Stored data
====

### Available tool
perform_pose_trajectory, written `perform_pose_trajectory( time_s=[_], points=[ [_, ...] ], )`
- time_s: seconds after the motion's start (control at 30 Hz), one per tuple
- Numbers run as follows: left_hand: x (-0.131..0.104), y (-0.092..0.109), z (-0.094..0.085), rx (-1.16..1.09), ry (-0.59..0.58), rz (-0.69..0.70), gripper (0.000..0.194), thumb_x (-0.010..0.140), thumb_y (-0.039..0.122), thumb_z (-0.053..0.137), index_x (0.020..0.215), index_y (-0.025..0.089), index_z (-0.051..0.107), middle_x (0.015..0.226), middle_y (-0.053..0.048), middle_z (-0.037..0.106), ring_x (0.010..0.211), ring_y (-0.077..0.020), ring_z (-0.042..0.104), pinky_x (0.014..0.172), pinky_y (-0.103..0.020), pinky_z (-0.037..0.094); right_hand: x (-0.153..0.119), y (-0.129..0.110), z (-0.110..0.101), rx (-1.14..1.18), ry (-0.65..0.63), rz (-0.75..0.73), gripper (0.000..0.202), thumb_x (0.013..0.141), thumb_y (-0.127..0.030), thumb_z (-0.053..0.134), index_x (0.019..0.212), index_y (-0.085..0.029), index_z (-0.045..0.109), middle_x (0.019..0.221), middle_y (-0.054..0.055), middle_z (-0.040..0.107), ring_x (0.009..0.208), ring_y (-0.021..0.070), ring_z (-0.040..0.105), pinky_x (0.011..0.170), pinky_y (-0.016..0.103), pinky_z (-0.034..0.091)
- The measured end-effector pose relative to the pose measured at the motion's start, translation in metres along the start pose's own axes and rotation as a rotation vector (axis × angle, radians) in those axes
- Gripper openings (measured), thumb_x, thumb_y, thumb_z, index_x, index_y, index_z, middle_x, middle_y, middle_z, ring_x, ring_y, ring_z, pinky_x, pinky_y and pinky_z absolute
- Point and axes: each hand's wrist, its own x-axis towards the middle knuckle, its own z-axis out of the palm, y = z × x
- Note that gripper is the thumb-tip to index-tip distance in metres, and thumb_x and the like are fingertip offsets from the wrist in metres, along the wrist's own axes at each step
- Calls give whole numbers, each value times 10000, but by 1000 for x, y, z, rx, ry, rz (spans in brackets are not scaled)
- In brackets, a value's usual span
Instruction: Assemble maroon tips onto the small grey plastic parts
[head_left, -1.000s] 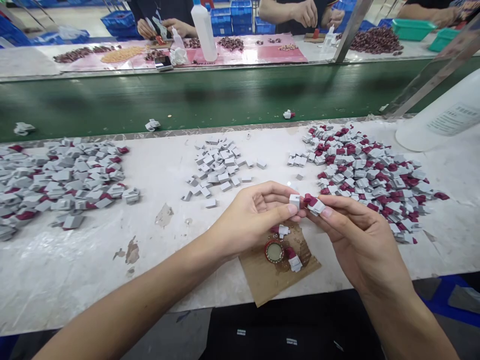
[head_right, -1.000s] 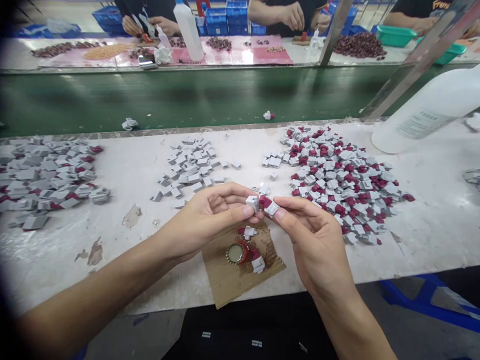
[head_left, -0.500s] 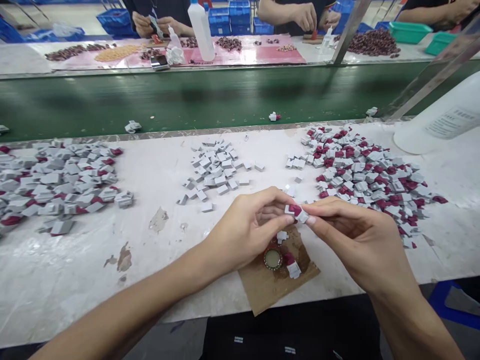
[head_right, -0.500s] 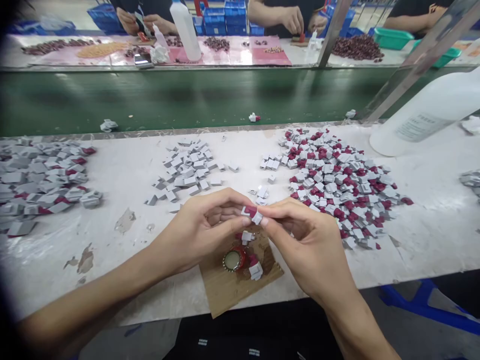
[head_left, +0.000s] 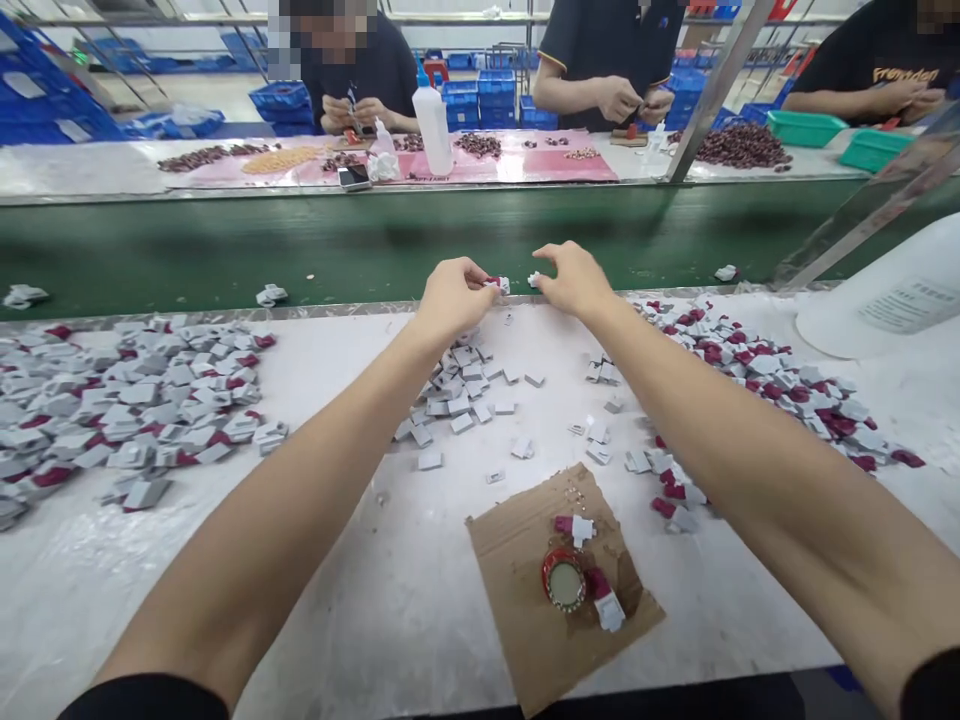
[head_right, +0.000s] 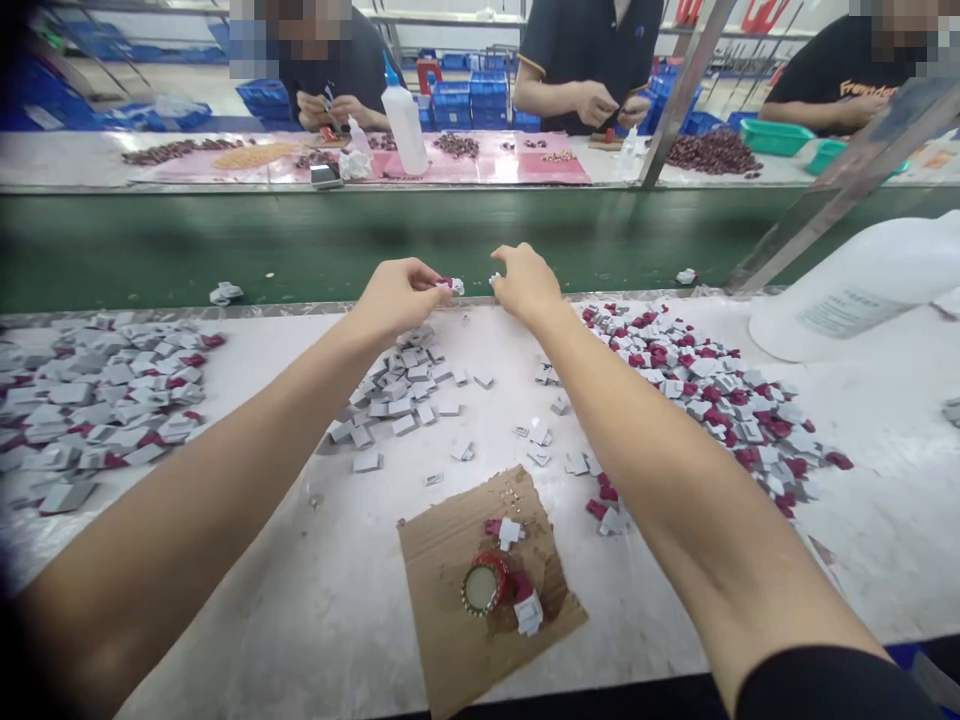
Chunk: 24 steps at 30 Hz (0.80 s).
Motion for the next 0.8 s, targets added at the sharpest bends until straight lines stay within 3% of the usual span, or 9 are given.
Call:
perform_pose_trajectory(
  time_s=[0.13, 0.2, 0.3, 0.37, 0.43, 0.53, 0.6, 0.7, 0.8],
  points=[
    [47, -16, 16, 26, 25, -66, 285, 791, 148, 859, 765, 240, 590, 796, -73, 655, 898, -299, 665, 904, -526, 550, 39, 3, 24, 66, -47, 35, 263, 1045, -318, 814, 1267, -184, 771, 1408, 106, 754, 1310, 307, 718, 1141, 576, 576],
    [58, -17, 23, 38, 14, -91, 280, 807, 155, 857, 761, 236, 593, 774, -74, 649, 898, -313, 670, 908, -538, 545, 40, 4, 19, 144, -27, 56, 201, 1016, -264, 837, 1175, -153, 786, 1297, 128, 794, 1237, 307, 753, 1107, 557, 606],
    [56, -8, 28, 47, 5, -85, 229, 814, 126, 841, 833, 214, 630, 883, -121, 710, 1032, -369, 687, 970, -575, 532, 21, 7, -5, 323, 0, 55, 172, 948, -196, 866, 1091, -132, 795, 1113, 164, 836, 1094, 313, 804, 1027, 536, 662],
    [40, 6, 26, 42, 13, -32, 244, 813, 81, 818, 972, 194, 671, 1111, -170, 749, 1203, -391, 661, 1050, -573, 507, -5, 10, -28, 446, -4, 32, 206, 956, -280, 864, 1112, -159, 803, 1091, 149, 849, 1054, 296, 821, 977, 505, 693],
    [12, 25, 22, -11, -26, 89, 320, 863, 69, 768, 1147, 196, 690, 1305, -163, 738, 1289, -345, 647, 1082, -495, 514, -38, 12, -50, 565, -9, 14, 269, 950, -400, 874, 1121, -200, 821, 1123, 116, 856, 1076, 271, 820, 983, 472, 697],
    [-39, 54, 16, -249, -209, 429, 267, 993, 121, 652, 1243, 204, 694, 1243, -93, 785, 1193, -242, 724, 1002, -360, 570, -89, 9, -69, 835, -9, 70, 354, 842, -504, 969, 1062, -256, 847, 1054, 57, 850, 1006, 229, 806, 993, 425, 683],
    [-70, 67, 14, -342, -249, 552, 193, 1020, 174, 684, 1210, 203, 710, 1187, -65, 795, 1118, -219, 743, 967, -338, 585, -120, 5, -74, 983, -27, 144, 363, 796, -516, 1007, 1011, -269, 850, 984, 39, 833, 938, 210, 788, 959, 396, 685],
    [-104, 76, 13, -420, -262, 558, 97, 1056, 177, 691, 1138, 198, 739, 1092, -41, 806, 1012, -193, 755, 936, -334, 600, -160, 2, -73, 1052, -51, 205, 316, 843, -509, 977, 1003, -270, 846, 953, 32, 810, 868, 193, 767, 855, 359, 691],
    [-133, 72, 11, -455, -347, 442, 98, 1071, 176, 699, 1136, 198, 769, 1094, -37, 826, 1013, -188, 770, 961, -341, 604, -199, 3, -74, 932, 22, 112, 269, 887, -406, 958, 1109, -297, 854, 1069, 37, 824, 915, 204, 784, 802, 345, 686]
  ],
)
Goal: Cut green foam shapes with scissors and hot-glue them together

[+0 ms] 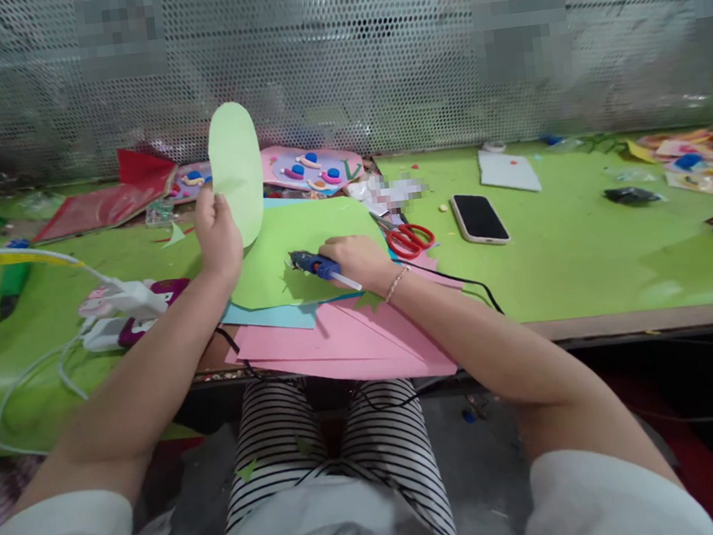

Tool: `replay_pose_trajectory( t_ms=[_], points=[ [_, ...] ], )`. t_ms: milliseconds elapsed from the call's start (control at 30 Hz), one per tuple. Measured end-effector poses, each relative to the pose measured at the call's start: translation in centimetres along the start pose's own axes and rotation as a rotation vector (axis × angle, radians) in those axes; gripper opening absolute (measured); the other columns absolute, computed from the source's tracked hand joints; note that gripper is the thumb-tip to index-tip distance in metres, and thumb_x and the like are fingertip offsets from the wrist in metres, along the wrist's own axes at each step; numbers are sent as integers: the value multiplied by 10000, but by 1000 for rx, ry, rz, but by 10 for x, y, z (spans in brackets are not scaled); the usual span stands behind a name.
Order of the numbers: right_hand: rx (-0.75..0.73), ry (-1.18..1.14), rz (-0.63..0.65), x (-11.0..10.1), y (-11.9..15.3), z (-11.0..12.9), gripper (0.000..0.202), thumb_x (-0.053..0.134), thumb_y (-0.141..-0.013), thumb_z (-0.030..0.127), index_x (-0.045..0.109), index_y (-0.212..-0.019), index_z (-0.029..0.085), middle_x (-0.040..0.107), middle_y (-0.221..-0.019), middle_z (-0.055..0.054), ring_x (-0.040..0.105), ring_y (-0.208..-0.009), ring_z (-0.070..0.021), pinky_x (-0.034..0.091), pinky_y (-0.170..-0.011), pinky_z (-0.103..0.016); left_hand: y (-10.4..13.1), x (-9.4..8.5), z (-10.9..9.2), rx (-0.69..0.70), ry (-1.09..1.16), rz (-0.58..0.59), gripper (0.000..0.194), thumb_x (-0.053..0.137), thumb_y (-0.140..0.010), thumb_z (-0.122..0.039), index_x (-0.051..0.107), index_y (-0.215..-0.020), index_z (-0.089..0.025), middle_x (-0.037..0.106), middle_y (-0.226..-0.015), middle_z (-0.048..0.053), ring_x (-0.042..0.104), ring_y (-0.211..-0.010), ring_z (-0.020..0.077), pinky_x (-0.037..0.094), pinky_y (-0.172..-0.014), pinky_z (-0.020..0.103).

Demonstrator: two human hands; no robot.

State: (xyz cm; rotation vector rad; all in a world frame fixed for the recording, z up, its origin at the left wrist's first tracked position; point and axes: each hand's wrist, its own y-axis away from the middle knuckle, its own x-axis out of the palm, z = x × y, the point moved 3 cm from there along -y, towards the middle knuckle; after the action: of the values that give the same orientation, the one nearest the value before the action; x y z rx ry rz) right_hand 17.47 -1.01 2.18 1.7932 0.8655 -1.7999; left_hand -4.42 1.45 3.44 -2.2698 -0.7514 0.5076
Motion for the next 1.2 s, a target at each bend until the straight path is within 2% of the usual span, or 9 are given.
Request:
replay_pose_trajectory(
  t_ms=[233,533,800,1200],
  points=[
    [-9,-37,-18,7,-3,-6,240,491,-791,300,643,-898,149,643,-872,-86,581,-729,-172,306,-585,-282,1,-1,-2,1,-36,24,417,302,-936,-535,561,-1028,-221,640,-1040,71,585,-1059,199,436,-951,323],
    [9,38,54,1,1,3,253,464,-811,323,645,-861,153,663,-864,-97,591,-684,-175,272,-549,-276,3,-1,-4,-16,-28,51,390,308,-941,-517,557,-985,-219,633,-1001,65,583,-1047,206,435,-943,339],
    [20,62,72,1,1,4,259,470,-804,326,653,-832,146,673,-848,-106,600,-683,-179,266,-550,-278,5,0,-14,18,-35,57,409,306,-938,-526,564,-1033,-223,643,-1071,72,580,-1086,203,429,-972,321],
    [14,67,72,3,0,2,260,456,-812,320,648,-864,153,666,-875,-95,595,-683,-173,255,-534,-280,4,3,0,121,-42,53,498,264,-923,-585,571,-1065,-219,659,-1038,75,605,-1042,197,439,-972,333]
  ],
)
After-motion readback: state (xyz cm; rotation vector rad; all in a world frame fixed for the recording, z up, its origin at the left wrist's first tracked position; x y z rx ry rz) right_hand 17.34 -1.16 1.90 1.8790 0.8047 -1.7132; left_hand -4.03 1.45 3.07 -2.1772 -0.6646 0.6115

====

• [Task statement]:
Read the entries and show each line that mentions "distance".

• [Response area]:
- Note that gripper is the thumb-tip to index-tip distance in metres, and thumb_x and the like are fingertip offsets from the wrist in metres, along the wrist's own axes at each step
Tool: `replay_pose_trajectory( t_ms=[_], points=[ [_, ...] ], )`. t_ms: milliseconds elapsed from the call's start (control at 30 Hz), one per tuple. Measured end-effector poses, each relative to the pose measured at the call's start: translation in centimetres along the start pose's own axes and rotation as a rotation vector (axis × angle, radians) in those axes; gripper opening absolute (measured); the other columns absolute, computed from the source's tracked hand joints; note that gripper is the thumb-tip to index-tip distance in metres, and thumb_x and the like are fingertip offsets from the wrist in metres, along the wrist's own axes at each step; numbers are sent as integers: the value multiplied by 10000, but by 1000 for rx, ry, rz, but by 10 for x, y, z (spans in brackets are not scaled); the usual span stands behind a name.

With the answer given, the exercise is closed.